Certainly, in the research that we have been undertaking into every incident of both domestic homicide and suicide where there is a history of domestic abuse, we have seen coercive controlling behaviour feature in the vast majority of cases, and definitely in every case where it is an intimate relationship that ends in homicide or sadly suicide. We know that the number of suicides exceeds the number of domestic homicides. Our understanding is developing all the time.

In terms of use of the legislation, it is absolutely true that our justice system is geared to deal with incident-based crime and really grapples with behaviour-based crime. There has been recent research by Dr Andy Myhill, who is probably the lead researcher in this space at the College of Policing, which has identified that in almost every charge of assault occasioning actual bodily harm where there is a domestic abuse history, there are also signs of coercive controlling behaviour, but they have either not been investigated or they have not been subject to charges or referrals to prosecutors. This is not just about investigators not necessarily grasping or recognising the coercive controlling behaviour.

I know in our work with the Crown Prosecution Service that it sees similar challenges with prosecutors, but we are also seeing this in the court process itself. The successful prosecution rate for domestic abuse cases is around 75%, but for coercive controlling behaviour it is closer to 65%. That is from the 2025 Office of National Statistics data, I think.

We are seeing a steady increase in the use of the legislation. In 2020-2021 there were 33,000 cases of coercive controlling behaviour investigated and recorded by police. In the latest ONS data for 2024-2025 there were 49,000 cases. It is moving in the right direction, but we know these cases are not necessarily being identified. A lot of our training is geared towards the identification of the dynamics of abuse and coercive controlling behaviour. The risk tools that we use for our first responders are geared towards identifying coercive controlling behaviour, because of all the reasons I set out about it being high risk and prevalent in those cases with the worst outcomes.

The Chair: It is often a flagging thing, in that if there is coercive and controlling behaviour there should be something we would like to see going into police computers and so on, flagging it. Even if it does not lead to a prosecution of itself, it indicates that there is this presence and that the police are feeling concerned about it. I wanted to ask you to give us examples of the form that it takes that is recognised by police.

Louisa Rolfe: What form does coercive controlling behaviour take? In terms of notable prosecutions, often there is isolation from friends and family. We see—

The Chair: Not allowing association with family, with relatives, and so on.

Louisa Rolfe: Yes.

The Chair: Is there anything relating to children?

Louisa Rolfe: Yes, absolutely. We certainly see that coercive controlling behaviour can also overlap with challenging issues in family court proceedings around access to children. We also see sinister cases of where you have stalking and harassment-type behaviour. Children are manipulated to provide information about a carer to an ex-partner, or electronic devices used by children—iPads or even the little versions of iPads that children have—have rogue software downloaded that will track locations so that perpetrators will know about the location of their victim.

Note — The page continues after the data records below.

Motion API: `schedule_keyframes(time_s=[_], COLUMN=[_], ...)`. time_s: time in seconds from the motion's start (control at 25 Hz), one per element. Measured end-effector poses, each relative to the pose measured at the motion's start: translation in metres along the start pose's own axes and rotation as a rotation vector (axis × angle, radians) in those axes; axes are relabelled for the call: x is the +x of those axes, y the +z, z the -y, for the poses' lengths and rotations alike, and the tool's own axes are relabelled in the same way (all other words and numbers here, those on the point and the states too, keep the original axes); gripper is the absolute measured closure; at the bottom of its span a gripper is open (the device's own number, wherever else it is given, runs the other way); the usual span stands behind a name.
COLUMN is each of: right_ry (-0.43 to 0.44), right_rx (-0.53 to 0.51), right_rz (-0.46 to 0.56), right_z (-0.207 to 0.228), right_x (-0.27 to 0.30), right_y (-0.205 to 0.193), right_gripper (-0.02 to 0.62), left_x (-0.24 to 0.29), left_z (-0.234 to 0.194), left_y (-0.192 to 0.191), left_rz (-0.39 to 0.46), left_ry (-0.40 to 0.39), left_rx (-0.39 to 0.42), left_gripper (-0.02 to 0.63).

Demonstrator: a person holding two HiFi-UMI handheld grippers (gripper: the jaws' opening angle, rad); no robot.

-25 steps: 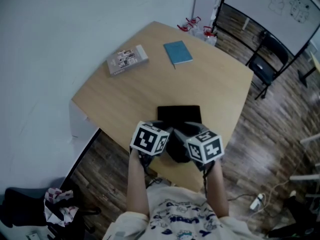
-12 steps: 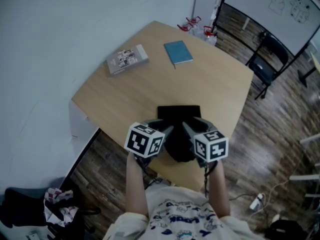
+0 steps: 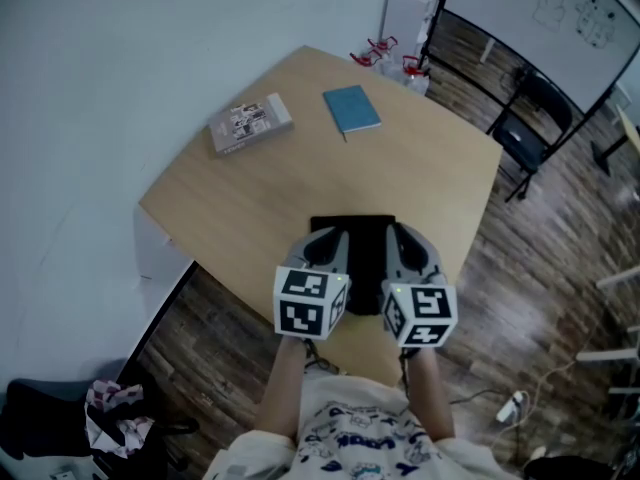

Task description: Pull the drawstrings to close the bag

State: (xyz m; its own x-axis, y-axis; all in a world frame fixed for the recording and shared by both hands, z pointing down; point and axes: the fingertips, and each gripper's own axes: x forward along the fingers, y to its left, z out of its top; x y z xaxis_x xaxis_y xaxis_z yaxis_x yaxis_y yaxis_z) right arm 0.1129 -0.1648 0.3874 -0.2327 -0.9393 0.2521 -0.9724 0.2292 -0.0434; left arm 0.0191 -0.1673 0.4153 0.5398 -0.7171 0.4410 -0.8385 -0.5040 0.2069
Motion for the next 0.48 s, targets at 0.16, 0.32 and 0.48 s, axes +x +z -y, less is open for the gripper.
schedule_keyframes(time_s=[0.16, 0.32, 0.48], right_ry=[-0.033, -0.058, -0.075], right_rx=[0.023, 0.020, 0.012], right_rz=[0.029, 0.060, 0.072], right_z=[0.008, 0.016, 0.020], right_x=[-0.007, -0.012, -0.014], right_y=[0.004, 0.011, 0.012], right_gripper=[0.583, 0.591, 0.591], left_x=[-0.006, -0.010, -0.012], left_z=[0.005, 0.007, 0.005], left_y=[0.010, 0.018, 0.021], left_rz=[0.070, 0.111, 0.128], left_ry=[0.047, 0.085, 0.106], left_rx=[0.002, 0.032, 0.045], left_gripper=[0.592, 0.592, 0.592])
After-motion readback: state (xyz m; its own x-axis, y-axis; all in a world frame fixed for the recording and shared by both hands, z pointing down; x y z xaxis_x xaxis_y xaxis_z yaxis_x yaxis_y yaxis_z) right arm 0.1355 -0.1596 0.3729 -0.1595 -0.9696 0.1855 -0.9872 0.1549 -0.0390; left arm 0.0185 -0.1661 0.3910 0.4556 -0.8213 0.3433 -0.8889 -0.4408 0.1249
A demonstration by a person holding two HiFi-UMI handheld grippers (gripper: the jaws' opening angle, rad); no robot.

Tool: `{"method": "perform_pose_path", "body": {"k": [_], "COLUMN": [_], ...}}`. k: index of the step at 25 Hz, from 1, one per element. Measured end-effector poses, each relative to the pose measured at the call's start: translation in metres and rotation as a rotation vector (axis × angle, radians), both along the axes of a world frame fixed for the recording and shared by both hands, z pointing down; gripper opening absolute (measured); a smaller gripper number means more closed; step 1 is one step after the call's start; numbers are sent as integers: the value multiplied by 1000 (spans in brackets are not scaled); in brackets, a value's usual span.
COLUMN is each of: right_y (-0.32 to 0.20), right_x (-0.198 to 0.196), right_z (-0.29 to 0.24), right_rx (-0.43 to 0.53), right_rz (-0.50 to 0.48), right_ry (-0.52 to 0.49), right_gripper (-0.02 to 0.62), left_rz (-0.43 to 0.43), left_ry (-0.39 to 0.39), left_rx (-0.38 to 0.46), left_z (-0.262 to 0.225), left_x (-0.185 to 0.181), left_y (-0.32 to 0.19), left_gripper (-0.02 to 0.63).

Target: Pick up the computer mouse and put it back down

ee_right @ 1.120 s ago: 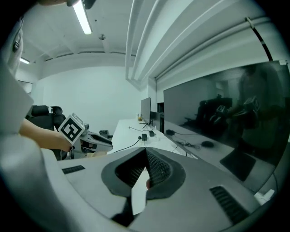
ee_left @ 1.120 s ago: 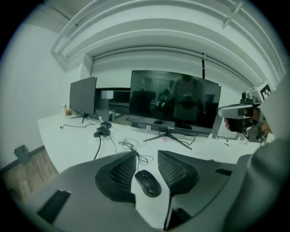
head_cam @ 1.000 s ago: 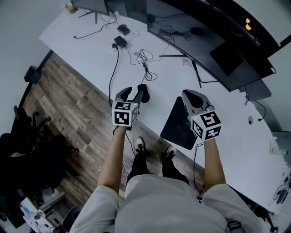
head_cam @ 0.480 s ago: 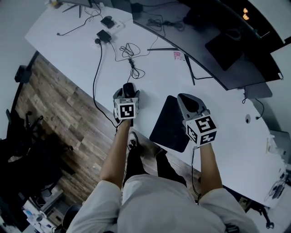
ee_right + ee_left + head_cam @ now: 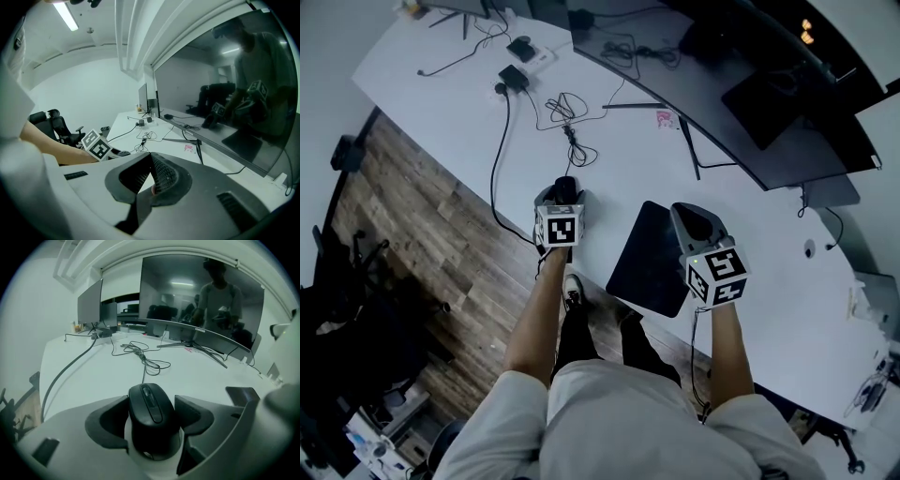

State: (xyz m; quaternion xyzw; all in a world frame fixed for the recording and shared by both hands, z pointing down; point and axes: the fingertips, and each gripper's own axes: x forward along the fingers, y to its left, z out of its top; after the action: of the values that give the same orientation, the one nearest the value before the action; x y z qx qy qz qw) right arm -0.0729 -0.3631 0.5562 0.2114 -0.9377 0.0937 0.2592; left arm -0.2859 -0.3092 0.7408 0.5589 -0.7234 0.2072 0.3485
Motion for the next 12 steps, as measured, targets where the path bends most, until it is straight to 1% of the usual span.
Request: {"method": "perform_pose_path", "body": {"k": [2,5,8,12], "right_y": [1,2,5,13], "right_x": [1,2,4,8], "right_z": [-5,-15,-28,-52], "right_rx": [12,29,47,79], "right_rz": [3,23,47,80], "right_ry": [-1,-14,-32,-62], "right_gripper": [15,15,15,15], "left_rz": [20,41,56,82], "left_ry": [11,5,3,-38], "left_rx": [15,65,130,204], "left_z": [-2,-19,-53,-101], "left_x": [0,-4,-8,-15], "left_y": [4,7,9,14], "left_gripper": [314,310,310,308]}}
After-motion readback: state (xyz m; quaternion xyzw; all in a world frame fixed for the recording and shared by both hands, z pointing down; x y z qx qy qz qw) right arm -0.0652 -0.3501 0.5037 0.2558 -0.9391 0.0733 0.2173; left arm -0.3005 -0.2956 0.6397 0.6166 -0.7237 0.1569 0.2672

In the training that is provided to officers on domestic abuse, there is a significant focus on coercive controlling behaviour and particularly understanding the dynamics of abuse. Domestic Abuse Matters, which is the national training programme, was developed in partnership between the College of Policing and SafeLives, a domestic abuse charity. It is then licensed by the college to be delivered to police officers by the charitable sector. The licence requires that there must be expertise from the domestic abuse specialist sector in the delivery of the training, but also victims and the voice of victims must be represented in that training. It is very focused on understanding how abusers operate. It was initially created and then piloted in a number of forces, and the initial evaluation demonstrated a significant increase in the understanding of domestic abuse, or the dynamics of abuse, by officers.

The Chair: I am going to bring Officer Millichap in shortly, but where do you see the problems? There must be some problems in all this. So far, you have told us about the progress that is being made, but where do you think we should be learning lessons and we could be improving upon delivery? I am wondering about postcode lotteries, which we have heard about already. There are questions about rural areas, whether training has been good enough, and whether there is a turning of an eye to certain kinds of behaviour. Is there anything that you would want to recommend?

Louisa Rolfe: Particularly relevant to this committee’s scrutiny is recent research into the use of coercive controlling behaviour by the College of Policing. It has identified that the legislation puts a significant onus upon demonstrating the impact upon a victim, which therefore in itself puts an onus upon the victim to provide evidence of the offending, in an adversarial justice system, which can steer investigators to be spending far too much time scrutinising the credibility of a victim’s account or putting a lot of weight upon a victim to provide evidence of that behaviour. We know from broader research into sexual offending, such as the work of Operation Soteria with academics, that actually officers are often more successful in securing prosecutions for abusive behaviour when they are focused on a perpetrator’s behaviour.

The Chair: Officer Millichap, we do not want repetition of this same analysis that we have already heard from Officer Rolfe. You are both very experienced and are at a very high level in the police force, so help us. What would you say would help deal with gaps? We are looking for gaps because this is a scrutiny of whether there has been sufficient impact from the legislation. Where would you think there would be gaps?

Helen Millichap: May I start by saying that there is an opportunity and a gap in relation to coercive and controlling behaviour, in my opinion. If it helps the committee to understand my role—as compared with the domestic abuse national chiefs’ lead, which is Louisa—I am part of a national centre that is attempting to bring together the variety of threats and harms, including domestic abuse but also wider violence against women and girls, in public protection. This is entirely for the reason you described: to try to make sure that there is an absence of postcode lottery in policing. By bringing all those things together, there is an opportunity to really think about what the right national standards would be to set for chief constables to deliver the most effective impact possible from the DA Act.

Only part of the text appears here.